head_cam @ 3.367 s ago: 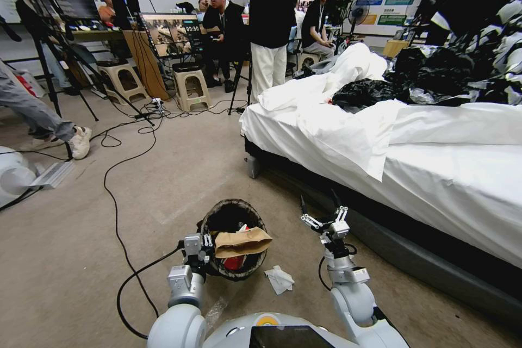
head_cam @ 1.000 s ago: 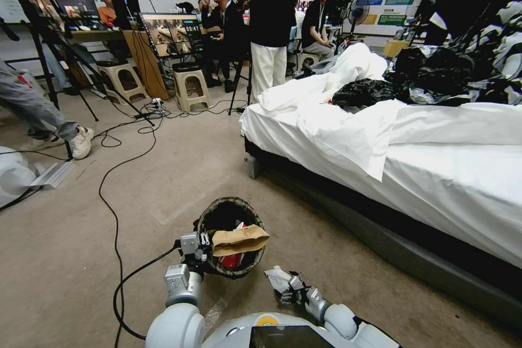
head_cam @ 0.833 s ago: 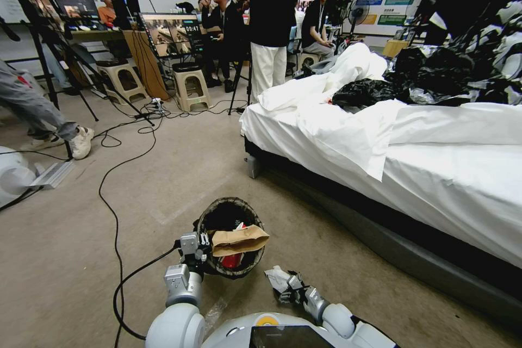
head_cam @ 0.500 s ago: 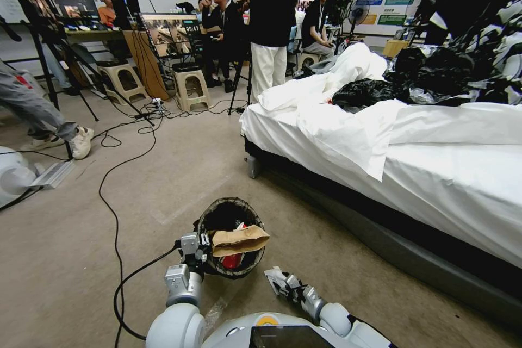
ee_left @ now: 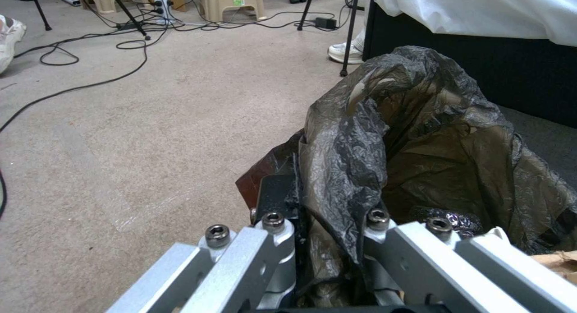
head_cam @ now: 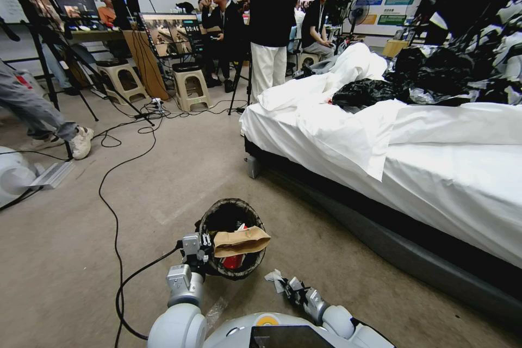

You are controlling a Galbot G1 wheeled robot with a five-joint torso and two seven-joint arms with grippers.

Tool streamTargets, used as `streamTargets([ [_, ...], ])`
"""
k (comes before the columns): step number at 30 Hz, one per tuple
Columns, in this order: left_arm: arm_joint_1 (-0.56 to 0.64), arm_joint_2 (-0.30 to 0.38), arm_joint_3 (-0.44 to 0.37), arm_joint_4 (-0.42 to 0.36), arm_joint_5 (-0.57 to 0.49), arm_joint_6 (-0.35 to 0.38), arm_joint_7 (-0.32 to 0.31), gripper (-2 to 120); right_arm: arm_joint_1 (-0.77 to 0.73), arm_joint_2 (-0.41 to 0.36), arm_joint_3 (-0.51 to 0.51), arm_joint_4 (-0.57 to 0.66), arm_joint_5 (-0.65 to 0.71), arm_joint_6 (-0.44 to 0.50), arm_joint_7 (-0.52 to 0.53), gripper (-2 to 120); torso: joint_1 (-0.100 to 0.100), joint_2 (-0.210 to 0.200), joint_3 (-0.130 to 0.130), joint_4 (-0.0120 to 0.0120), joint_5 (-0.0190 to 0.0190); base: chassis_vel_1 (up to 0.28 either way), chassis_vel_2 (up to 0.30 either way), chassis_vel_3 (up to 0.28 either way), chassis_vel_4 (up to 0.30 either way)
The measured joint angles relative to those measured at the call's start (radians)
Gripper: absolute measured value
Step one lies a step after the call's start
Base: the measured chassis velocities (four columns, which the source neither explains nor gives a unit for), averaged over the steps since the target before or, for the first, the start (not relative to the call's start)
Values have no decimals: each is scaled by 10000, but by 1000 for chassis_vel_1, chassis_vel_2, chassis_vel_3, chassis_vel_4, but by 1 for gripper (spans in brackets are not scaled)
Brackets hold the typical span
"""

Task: Pick up the trash bin, then pick up the garbage from the floor and place it into the trash bin.

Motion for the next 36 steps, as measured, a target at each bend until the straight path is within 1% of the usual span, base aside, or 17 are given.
streamTargets([
  [7, -53, 6, -10, 30, -36, 21, -1, 6, 26, 97, 261, 57, -98, 301, -6, 0, 0, 0, 0, 0, -1, 0, 0, 0, 0],
  [10, -73, 28, -17, 65, -43, 23, 0, 6, -140, 231, 738, 426, -165, 611, 67, 0, 0, 0, 0, -1, 1, 0, 0, 0, 0],
  [11, -73, 28, -17, 65, -43, 23, 0, 6, -140, 231, 738, 426, -165, 611, 67, 0, 0, 0, 0, -1, 1, 0, 0, 0, 0],
  [14, -72, 46, -39, 84, -72, 24, 0, 6, -347, 448, 1366, 1019, 37, 749, 303, 0, 0, 0, 0, 0, 0, 0, 0, 0, 0],
  [15, -72, 46, -39, 84, -72, 24, 0, 6, -347, 448, 1366, 1019, 37, 749, 303, 0, 0, 0, 0, 0, 0, 0, 0, 0, 0],
  [17, -65, 64, -57, 84, -100, 24, 0, 6, -468, 576, 1789, 1633, 325, 866, 553, 0, 0, 0, 1, 1, -1, 0, 0, 0, 0],
  [18, -64, 78, -67, 81, -112, 24, 0, 6, -537, 602, 1993, 2159, 492, 931, 705, 0, 0, 0, 0, 0, 0, 0, 0, 0, 0],
  [20, -64, 80, -70, 80, -114, 24, 0, 6, -554, 603, 2042, 2324, 546, 942, 738, 0, 0, 0, 1, 0, 0, 0, 0, 0, 0],
  [22, -54, 87, -73, 76, -129, 21, -3, 6, -653, 615, 2256, 3466, 980, 951, 1010, 0, 0, 0, 0, 1, -2, 0, 0, 0, 0],
  [23, -54, 87, -73, 76, -129, 21, -3, 6, -653, 615, 2256, 3466, 980, 951, 1010, 0, 0, 0, 0, 1, -2, 0, 0, 0, 0],
  [26, 29, 106, -14, 73, -136, -3, -7, 6, -601, 785, 2357, 5246, 1658, 854, 1332, 0, 0, 0, 1, 0, -1, 0, 0, 0, 0],
  [27, 29, 106, -14, 73, -136, -3, -7, 6, -601, 785, 2357, 5246, 1658, 854, 1332, 0, 0, 0, 1, 0, -1, 0, 0, 0, 0],
  [30, 104, 125, 6, 68, -131, -11, -20, 6, -256, 781, 2495, 6475, 2035, 940, 1173, 0, 0, 0, 1, 1, -1, 0, 0, 0, 0],
  [31, 104, 125, 6, 68, -131, -11, -20, 6, -256, 781, 2495, 6475, 2035, 940, 1173, 0, 0, 0, 1, 1, -1, 0, 0, 0, 0],
  [34, 127, 131, 13, 25, -107, -12, -52, 6, 13, 442, 2501, 7713, 2505, 1128, 564, 0, 0, 0, 0, 1, -1, 0, 0, 0, 0],
  [35, 127, 131, 13, 25, -107, -12, -52, 6, 13, 442, 2501, 7713, 2505, 1128, 564, 0, 0, 0, 0, 1, -1, 0, 0, 0, 0],
  [36, 131, 129, 11, 23, -100, -11, -59, 6, 56, 364, 2493, 8021, 2602, 1187, 373, 0, 0, 0, 0, 0, -1, 0, 0, 0, 0],
])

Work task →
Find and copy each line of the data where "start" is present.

Response to this exercise →
The measured joint angles relative to those measured at the call's start (radians)
Step one lies a step after the call's start
Base: the measured chassis velocities (four columns, which the source neither explains nor gives a unit for), averaged over the steps since the target before or, for the first, the start (not relative to the call's start)

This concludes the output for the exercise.